WORK REQUEST: For every line in the material, set down an identical one.

DATASET CONTENT:
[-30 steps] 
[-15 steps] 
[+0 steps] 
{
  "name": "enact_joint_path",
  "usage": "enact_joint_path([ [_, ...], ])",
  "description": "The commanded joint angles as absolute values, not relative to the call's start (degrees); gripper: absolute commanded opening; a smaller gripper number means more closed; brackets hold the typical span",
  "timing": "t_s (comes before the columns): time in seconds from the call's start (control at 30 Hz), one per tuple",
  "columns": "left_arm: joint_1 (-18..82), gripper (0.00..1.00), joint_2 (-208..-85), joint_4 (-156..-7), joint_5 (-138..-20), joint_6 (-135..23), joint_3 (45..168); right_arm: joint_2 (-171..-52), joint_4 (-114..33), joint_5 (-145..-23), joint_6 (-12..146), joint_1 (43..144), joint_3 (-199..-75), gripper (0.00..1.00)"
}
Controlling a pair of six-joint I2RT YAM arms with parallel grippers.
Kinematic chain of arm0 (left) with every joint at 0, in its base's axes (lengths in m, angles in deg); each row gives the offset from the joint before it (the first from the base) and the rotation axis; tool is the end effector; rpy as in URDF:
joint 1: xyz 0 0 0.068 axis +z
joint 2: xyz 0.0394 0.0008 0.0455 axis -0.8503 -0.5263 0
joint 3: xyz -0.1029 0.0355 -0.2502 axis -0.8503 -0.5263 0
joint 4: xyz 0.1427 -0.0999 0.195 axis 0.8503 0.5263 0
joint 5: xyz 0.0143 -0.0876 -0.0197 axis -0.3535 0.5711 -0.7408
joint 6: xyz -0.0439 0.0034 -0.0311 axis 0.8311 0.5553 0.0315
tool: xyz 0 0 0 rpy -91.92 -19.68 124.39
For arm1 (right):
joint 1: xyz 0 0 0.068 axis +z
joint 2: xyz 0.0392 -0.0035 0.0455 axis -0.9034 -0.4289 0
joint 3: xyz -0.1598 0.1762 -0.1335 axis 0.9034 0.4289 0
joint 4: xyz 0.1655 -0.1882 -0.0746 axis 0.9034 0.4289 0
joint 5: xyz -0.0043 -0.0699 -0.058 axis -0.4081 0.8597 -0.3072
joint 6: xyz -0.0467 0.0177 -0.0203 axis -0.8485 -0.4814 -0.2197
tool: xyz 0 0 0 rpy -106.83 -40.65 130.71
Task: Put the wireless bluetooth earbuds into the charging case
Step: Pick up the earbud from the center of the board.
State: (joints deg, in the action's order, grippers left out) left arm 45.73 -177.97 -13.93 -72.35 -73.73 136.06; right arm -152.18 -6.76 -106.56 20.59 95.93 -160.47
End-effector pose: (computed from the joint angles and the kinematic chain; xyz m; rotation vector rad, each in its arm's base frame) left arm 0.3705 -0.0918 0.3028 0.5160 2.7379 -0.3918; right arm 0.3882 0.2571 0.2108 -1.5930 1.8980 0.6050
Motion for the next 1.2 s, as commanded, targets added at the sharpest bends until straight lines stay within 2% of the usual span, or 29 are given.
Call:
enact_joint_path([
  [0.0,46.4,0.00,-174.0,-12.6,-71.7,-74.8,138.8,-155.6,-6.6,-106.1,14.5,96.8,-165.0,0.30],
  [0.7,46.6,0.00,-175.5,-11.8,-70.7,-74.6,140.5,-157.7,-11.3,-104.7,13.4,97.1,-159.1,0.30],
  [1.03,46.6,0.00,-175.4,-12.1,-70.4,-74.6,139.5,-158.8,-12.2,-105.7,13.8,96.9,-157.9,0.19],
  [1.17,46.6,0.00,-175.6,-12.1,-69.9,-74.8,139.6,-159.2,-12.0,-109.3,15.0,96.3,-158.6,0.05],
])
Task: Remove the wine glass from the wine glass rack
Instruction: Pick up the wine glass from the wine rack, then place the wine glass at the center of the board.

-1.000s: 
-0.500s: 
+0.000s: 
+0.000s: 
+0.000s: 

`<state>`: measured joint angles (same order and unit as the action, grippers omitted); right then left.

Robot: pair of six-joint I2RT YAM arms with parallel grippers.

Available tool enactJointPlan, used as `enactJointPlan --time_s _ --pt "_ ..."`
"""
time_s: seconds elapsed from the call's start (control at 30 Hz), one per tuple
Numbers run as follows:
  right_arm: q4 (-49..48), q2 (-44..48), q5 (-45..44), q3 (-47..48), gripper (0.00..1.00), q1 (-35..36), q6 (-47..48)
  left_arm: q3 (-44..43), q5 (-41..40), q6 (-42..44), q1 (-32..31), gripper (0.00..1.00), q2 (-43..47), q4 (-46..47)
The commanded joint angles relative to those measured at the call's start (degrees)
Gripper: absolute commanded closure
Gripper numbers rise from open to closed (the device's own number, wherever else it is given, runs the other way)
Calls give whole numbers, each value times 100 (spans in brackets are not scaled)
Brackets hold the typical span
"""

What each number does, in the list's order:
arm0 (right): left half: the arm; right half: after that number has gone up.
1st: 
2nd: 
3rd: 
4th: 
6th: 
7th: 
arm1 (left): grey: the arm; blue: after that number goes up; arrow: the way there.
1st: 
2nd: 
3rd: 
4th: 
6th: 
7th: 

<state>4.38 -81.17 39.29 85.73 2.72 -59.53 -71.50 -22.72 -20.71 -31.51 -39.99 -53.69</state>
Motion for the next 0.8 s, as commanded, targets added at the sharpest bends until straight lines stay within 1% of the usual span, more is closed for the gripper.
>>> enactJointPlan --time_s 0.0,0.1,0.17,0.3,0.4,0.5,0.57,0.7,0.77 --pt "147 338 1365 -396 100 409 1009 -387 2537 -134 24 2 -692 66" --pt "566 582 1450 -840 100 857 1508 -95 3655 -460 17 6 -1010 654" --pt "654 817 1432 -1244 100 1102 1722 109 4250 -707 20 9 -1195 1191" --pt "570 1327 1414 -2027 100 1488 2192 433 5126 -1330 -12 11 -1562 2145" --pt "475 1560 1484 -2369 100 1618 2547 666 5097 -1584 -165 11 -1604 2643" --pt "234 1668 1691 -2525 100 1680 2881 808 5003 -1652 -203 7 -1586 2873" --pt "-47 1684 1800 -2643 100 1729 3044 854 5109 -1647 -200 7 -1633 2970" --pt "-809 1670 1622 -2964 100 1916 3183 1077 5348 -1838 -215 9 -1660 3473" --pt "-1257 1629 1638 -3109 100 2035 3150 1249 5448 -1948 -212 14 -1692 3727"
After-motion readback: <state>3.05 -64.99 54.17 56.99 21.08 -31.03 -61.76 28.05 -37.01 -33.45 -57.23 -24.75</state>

SOLUTION FOR THIS EXERCISE:
[-30 steps] 
[-15 steps] 
[+0 steps] 
{
  "name": "enact_joint_path",
  "usage": "enact_joint_path([ [_, ...], ])",
  "description": "The commanded joint angles as absolute values, not relative to the call's start (degrees); gripper: absolute commanded opening; a smaller gripper number means more closed; brackets hold the typical span",
  "timing": "t_s (comes before the columns): time in seconds from the call's start (control at 30 Hz), one per tuple",
  "columns": "left_arm: joint_1 (-18..82), gripper (0.00..1.00), joint_2 (-208..-85), joint_4 (-156..-7), joint_5 (-138..-20), joint_6 (-135..23), joint_3 (45..168); right_arm: joint_2 (-171..-52), joint_4 (-114..33), joint_5 (-145..-23), joint_6 (-12..146), joint_1 (43..144), joint_3 (-199..-75), gripper (0.00..1.00)"
}
Controlling a pair of six-joint I2RT YAM arms with parallel grippers.
Kinematic chain of arm0 (left) with every joint at 0, in its base's axes (lengths in m, angles in deg); each row gives the offset from the joint before it (the first from the base) and the rotation axis; tool is the end effector; rpy as in URDF:
joint 1: xyz 0 0 0.068 axis +z
joint 2: xyz 0.0394 0.0008 0.0455 axis -0.8503 -0.5263 0
joint 3: xyz -0.1029 0.0355 -0.2502 axis -0.8503 -0.5263 0
joint 4: xyz 0.1427 -0.0999 0.195 axis 0.8503 0.5263 0
joint 5: xyz 0.0143 -0.0876 -0.0197 axis -0.3535 0.5711 -0.7408
joint 6: xyz -0.0439 0.0034 -0.0311 axis 0.8311 0.5553 0.0315
tool: xyz 0 0 0 rpy -91.92 -19.68 124.39
For arm1 (right):
joint 1: xyz 0 0 0.068 axis +z
joint 2: xyz 0.0392 -0.0035 0.0455 axis -0.9034 -0.4289 0
joint 3: xyz -0.1598 0.1762 -0.1335 axis 0.9034 0.4289 0
joint 4: xyz 0.1655 -0.1882 -0.0746 axis 0.9034 0.4289 0
joint 5: xyz -0.0043 -0.0699 -0.058 axis -0.4081 0.8597 -0.3072
joint 6: xyz -0.0467 0.0177 -0.0203 axis -0.8485 -0.4814 -0.2197
tool: xyz 0 0 0 rpy -106.83 -40.65 130.71
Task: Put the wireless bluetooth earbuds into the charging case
Step: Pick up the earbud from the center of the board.
State: (joints deg, in the action's order, grippers left out) left arm 45.73 -177.97 -13.93 -72.35 -73.73 136.06; right arm -152.18 -6.76 -106.56 20.59 95.93 -160.47
End-effector pose: (computed from the joint angles and the kinematic chain; xyz m; rotation vector rad, each in its arm's base frame) left arm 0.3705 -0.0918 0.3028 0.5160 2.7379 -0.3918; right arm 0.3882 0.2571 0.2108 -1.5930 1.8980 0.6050
Motion for the next 1.2 s, as commanded, targets added at the sharpest bends until straight lines stay within 2% of the usual span, or 29 are given.
Call:
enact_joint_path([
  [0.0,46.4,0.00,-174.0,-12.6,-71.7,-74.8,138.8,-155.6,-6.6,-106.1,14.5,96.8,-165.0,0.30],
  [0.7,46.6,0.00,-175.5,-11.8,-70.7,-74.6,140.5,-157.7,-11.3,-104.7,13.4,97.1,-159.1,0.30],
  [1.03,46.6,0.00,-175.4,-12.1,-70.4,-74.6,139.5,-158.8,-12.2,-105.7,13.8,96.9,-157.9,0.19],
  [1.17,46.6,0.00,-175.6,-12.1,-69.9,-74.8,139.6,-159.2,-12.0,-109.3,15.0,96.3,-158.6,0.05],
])
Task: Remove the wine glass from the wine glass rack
Instruction: Pick up the wine glass from the wine rack, then place the wine glass at the center of the board.

-1.000s: 
-0.500s: 
+0.000s: 
+0.000s: 
+0.000s: 

`<state>`: measured joint angles (same order and unit as the action, grippers omitted); right then left.

Robot: pair of six-joint I2RT YAM arms with parallel grippers.

Available tool enactJointPlan, used as `enactJointPlan --time_s _ --pt "_ ..."`
"""
time_s: seconds elapsed from the call's start (control at 30 Hz), one per tuple
Numbers run as follows:
  right_arm: q4 (-49..48), q2 (-44..48), q5 (-45..44), q3 (-47..48), gripper (0.00..1.00), q1 (-35..36), q6 (-47..48)
  left_arm: q3 (-44..43), q5 (-41..40), q6 (-42..44), q1 (-32..31), gripper (0.00..1.00), q2 (-43..47), q4 (-46..47)
The commanded joint angles relative to those measured at the call's start (degrees)
Gripper: absolute commanded closure
Gripper numbers rise from open to closed (the device's own number, wherever else it is given, runs the other way)
Calls give whole numbers, each value times 100 (spans in brackets are not scaled)
Brackets hold the typical span
"""

What each number does, in the list's order:
arm0 (right): left half: the arm; right half: after that number has gone up.
1st: 
2nd: 
3rd: 
4th: 
6th: 
7th: 
arm1 (left): grey: the arm; blue: after that number goes up; arrow: the way there.
1st: 
2nd: 
3rd: 
4th: 
6th: 
7th: 

<state>4.38 -81.17 39.29 85.73 2.72 -59.53 -71.50 -22.72 -20.71 -31.51 -39.99 -53.69</state>
Motion for the next 0.8 s, as commanded, targets added at the sharpest bends until straight lines stay within 1% of the usual span, more is closed for the gripper.
>>> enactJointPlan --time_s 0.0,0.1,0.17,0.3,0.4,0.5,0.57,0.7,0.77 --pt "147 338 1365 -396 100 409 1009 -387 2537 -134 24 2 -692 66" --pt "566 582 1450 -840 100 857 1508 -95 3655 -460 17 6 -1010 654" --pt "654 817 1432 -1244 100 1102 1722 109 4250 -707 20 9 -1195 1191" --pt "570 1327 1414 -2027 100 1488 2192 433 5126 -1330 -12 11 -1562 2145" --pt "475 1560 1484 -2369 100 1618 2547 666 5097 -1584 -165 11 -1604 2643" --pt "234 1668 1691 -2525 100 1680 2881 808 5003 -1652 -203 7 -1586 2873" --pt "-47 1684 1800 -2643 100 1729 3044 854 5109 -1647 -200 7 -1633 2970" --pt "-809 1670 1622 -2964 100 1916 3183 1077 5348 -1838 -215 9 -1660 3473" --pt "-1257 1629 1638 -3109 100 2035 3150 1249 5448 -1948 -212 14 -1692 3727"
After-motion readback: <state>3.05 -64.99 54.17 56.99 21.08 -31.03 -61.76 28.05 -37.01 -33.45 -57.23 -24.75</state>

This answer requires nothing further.